Engineers and business strategists from across the unmanned aerial systems industry gathered in Dallas last week for AUVSI’s Xponential conference. AUVSI, a nonprofit devoted to providing support and networking for the unmanned systems and robotics industry, opened its doors to military, commercial, and civilian drone users including its 7,500 members.
From a product standpoint, the industry showed continued flux, with more and more companies springing up in the small drone space, and heavy-hitters like Lockheed Martin, Curtiss-Wright, and NASA holding down the defense side. Panels at the conference included discussions of security, SWaP considerations, engine types, and drone form factors.
At the forefront of the movement was AUVSI President and CEO Brian Wynne, formerly president of the Electric Drive Transportation Association. Product Design & Development spoke to him about the trends he sees in the industry and the uneasy partnership between autonomous and piloted aircraft. (Wynne flies both.)
On May 12, recently appointed AUVSI board chairman Dallas Brooks said, “I’ve never been more optimistic about where we’re going — both as an organization and as an industry.”
Wynne also sees the industry’s rapid growth as an opportunity for development in a lot of different elements of drone design.
“I was going to say more companies talk about data and analysis, but there are also a lot of new platforms,” he says. “All domains are represented. The platforms are all shapes and sizes.”
He also noted that people are increasingly using geofencing to keep drones out of places they are not needed to be, a technology which Wynne calls “not phenomenally sophisticated.”
With his background in business, Wynne looks at the industry from the perspective of market forces more than the physical forces most relevant to some designers. The market has been stalled by lack of regulation, he said, but some motor designs are taking the lead in terms of efficiency.
“Some of these designs might end up scaling up, but there’s a great need for greater efficiency at all sizes,” he says.
For examples of larger vehicles using electric motors he pointed to A3’s Ohana and Uber Elevate. (A3 is Airbus’ experimental aircraft outpost.)
“They’re going to push that design,” Wynne says. “I knew the small aviation world was working on hybrid electric plants. I was amazed at how they went from using that to manage power plants to scaling it up to something someone can get in.”
With that comes the tenuous relationship between pilots of conventional aircraft and drones in commercial markets, where single or multiple linked drones could be occupying the same space as piloted aircraft.
In June of 2016 the Federal Aviation Administration released Part 107, rules for small UAS pilots.
“…Since Part 107 went into effect there’s a whole cadre of pilots out there,” Wynne says.

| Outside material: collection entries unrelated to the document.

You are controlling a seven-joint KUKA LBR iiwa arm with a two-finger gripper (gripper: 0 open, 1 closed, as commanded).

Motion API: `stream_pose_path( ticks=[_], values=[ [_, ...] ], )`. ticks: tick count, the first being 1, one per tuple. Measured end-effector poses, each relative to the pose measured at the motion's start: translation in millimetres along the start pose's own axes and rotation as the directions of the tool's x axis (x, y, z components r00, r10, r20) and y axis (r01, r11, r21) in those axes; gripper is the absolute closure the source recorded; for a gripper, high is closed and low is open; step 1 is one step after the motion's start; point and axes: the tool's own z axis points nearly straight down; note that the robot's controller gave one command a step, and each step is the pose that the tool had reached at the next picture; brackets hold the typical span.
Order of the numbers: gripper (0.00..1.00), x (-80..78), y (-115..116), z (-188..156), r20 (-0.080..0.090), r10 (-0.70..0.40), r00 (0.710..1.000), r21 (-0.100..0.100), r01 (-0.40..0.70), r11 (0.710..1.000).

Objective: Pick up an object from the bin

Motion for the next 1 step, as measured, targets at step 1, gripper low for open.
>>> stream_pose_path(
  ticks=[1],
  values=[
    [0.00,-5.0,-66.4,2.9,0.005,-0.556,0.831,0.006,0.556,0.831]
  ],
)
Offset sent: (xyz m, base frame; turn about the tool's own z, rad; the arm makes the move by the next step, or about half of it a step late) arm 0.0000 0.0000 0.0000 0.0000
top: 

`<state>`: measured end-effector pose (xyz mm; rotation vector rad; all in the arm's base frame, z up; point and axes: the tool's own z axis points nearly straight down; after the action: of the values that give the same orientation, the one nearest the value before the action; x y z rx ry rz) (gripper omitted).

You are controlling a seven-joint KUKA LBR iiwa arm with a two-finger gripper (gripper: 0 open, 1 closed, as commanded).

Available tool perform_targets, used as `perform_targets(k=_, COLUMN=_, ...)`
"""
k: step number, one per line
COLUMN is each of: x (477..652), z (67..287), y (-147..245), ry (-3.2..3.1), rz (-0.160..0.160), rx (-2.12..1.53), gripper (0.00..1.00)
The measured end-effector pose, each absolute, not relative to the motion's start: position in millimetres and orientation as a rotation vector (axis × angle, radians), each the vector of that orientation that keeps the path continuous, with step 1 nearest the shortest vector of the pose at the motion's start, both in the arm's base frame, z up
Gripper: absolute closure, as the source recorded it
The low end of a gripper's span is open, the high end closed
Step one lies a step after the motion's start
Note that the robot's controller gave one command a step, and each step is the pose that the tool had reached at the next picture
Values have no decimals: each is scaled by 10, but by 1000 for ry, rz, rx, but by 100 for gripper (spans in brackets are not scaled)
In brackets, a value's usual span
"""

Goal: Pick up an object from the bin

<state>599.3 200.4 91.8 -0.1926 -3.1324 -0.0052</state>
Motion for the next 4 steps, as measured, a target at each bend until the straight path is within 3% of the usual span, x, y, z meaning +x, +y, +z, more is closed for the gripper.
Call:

Shortly after the announcement of Part 107, about 450,000 people had registered.
As a private pilot himself, Wynne understands both sides of the problem when it comes to traffic in the sky.
“It hasn’t always been an easy relationship. [Helicopter pilots] don’t want to be anywhere near a drone unless it’s partnering with the aircraft,” he says.
However, as more people enter the airspace as remote pilots, it’s a change for traditional pilots to reach them the rules of the road.
“I wish we could see that many manned pilots come on at the same time!”
Our conversation also briefly touched on diversity in the field. AUVSI’s executive committee currently includes four men and one woman.
“We’re trying to promote more diversity, obviously, and this is our second year doing that [at the Women in Robotics Forum, a panel session]. I think we’ll be most effective with our chapter clubs in schools, getting drones to kids so they can learn about them early.”